## Task instructions
The required output is the exact run of lines below that opens at the line with "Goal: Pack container" and closes at the line with "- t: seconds".

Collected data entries
'''

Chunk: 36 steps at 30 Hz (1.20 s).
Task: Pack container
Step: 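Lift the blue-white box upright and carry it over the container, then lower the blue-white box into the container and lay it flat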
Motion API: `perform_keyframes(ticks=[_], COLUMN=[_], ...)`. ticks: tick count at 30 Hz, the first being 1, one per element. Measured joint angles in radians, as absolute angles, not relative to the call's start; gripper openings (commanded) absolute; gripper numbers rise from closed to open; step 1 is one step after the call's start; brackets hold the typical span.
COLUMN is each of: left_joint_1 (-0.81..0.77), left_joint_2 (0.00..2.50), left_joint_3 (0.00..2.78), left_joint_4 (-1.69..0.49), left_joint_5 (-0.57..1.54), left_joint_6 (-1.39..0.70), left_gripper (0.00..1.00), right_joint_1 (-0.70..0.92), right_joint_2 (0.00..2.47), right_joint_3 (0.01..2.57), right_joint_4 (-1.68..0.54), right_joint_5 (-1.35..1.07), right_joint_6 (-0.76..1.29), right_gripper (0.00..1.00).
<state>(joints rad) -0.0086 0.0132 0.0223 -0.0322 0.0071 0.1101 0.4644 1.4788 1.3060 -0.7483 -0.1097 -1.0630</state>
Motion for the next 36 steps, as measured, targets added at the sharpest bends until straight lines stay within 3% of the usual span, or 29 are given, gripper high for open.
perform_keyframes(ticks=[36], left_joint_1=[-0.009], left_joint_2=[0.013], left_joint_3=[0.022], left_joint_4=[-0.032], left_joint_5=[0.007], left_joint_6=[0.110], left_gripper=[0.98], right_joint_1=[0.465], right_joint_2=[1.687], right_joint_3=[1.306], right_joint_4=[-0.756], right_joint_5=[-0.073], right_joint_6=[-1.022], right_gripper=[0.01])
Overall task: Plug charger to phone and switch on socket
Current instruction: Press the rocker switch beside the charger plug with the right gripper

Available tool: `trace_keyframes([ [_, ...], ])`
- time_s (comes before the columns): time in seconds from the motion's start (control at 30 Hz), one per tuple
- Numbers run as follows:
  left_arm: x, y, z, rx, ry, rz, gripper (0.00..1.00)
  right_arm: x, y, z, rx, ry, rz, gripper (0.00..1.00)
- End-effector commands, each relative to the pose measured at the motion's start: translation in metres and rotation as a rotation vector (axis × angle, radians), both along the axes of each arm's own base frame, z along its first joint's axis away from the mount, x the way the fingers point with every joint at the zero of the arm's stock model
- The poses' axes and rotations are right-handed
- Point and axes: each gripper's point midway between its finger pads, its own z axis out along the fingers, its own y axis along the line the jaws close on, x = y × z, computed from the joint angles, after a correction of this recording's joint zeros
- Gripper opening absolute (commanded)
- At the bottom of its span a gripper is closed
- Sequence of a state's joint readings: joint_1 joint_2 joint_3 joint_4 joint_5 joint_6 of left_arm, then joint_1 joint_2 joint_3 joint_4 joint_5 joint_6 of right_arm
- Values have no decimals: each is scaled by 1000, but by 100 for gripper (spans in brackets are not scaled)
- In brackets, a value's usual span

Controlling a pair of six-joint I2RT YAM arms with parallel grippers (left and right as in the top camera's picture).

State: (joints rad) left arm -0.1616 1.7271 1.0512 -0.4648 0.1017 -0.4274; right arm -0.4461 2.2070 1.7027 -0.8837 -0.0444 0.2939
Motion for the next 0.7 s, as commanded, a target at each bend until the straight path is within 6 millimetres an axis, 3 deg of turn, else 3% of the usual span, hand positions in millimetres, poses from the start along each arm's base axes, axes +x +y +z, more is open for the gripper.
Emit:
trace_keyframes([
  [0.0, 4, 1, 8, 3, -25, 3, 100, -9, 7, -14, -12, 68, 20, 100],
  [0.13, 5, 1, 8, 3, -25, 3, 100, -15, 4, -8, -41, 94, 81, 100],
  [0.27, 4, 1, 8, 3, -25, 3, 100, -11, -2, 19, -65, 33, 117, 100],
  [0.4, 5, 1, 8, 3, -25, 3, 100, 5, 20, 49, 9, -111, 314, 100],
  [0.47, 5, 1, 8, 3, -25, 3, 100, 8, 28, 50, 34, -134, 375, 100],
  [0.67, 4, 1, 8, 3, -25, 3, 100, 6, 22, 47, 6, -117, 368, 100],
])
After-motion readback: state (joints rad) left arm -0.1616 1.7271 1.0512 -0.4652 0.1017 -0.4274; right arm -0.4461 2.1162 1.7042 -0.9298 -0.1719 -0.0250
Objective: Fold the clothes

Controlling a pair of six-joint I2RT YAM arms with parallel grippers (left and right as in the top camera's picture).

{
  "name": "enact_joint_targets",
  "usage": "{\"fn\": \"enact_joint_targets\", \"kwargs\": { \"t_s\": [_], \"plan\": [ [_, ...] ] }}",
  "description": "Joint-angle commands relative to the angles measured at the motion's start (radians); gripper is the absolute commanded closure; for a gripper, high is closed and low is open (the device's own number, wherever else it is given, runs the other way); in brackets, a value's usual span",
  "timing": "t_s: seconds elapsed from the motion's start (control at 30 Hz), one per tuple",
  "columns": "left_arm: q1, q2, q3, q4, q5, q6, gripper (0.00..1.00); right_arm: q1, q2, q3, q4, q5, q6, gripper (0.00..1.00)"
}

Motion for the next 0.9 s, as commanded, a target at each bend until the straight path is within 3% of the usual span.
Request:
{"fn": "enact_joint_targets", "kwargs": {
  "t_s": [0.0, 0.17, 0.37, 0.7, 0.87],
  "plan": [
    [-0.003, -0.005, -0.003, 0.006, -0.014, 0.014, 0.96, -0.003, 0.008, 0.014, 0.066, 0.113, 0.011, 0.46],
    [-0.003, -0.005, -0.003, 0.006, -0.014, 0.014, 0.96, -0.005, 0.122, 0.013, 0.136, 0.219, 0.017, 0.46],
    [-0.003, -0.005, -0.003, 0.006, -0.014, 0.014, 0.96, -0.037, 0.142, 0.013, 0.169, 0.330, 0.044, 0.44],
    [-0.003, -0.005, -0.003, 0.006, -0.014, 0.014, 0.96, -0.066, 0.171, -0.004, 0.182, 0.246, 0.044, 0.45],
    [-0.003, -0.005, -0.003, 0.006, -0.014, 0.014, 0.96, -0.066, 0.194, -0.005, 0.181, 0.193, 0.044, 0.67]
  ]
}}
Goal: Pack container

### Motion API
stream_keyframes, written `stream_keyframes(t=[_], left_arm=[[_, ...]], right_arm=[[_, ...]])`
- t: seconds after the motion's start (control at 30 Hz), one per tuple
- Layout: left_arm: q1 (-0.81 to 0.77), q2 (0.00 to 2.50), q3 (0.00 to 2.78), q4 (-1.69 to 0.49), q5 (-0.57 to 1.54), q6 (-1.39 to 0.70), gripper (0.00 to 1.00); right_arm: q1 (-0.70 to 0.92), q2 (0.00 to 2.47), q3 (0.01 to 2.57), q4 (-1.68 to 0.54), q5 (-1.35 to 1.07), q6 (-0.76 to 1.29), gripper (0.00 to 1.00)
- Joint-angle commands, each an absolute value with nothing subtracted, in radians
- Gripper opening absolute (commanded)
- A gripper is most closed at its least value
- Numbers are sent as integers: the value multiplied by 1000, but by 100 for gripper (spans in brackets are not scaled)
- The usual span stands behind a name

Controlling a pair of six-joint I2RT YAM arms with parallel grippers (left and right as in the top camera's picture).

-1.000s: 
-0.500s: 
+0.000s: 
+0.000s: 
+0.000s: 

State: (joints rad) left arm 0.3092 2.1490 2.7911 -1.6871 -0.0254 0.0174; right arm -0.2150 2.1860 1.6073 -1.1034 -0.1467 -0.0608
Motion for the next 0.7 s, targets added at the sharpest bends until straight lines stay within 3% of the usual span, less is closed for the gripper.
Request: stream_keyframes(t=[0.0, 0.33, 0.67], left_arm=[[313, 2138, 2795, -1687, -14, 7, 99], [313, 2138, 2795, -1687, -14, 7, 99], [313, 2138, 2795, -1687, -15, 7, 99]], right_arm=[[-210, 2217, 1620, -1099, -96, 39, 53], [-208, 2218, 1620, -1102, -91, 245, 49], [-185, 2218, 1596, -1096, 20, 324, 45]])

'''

## The completed task
Goal: Pack container

### Motion API
stream_keyframes, written `stream_keyframes(t=[_], left_arm=[[_, ...]], right_arm=[[_, ...]])`
- t: seconds after the motion's start (control at 30 Hz), one per tuple

Nothing else is needed for the answer.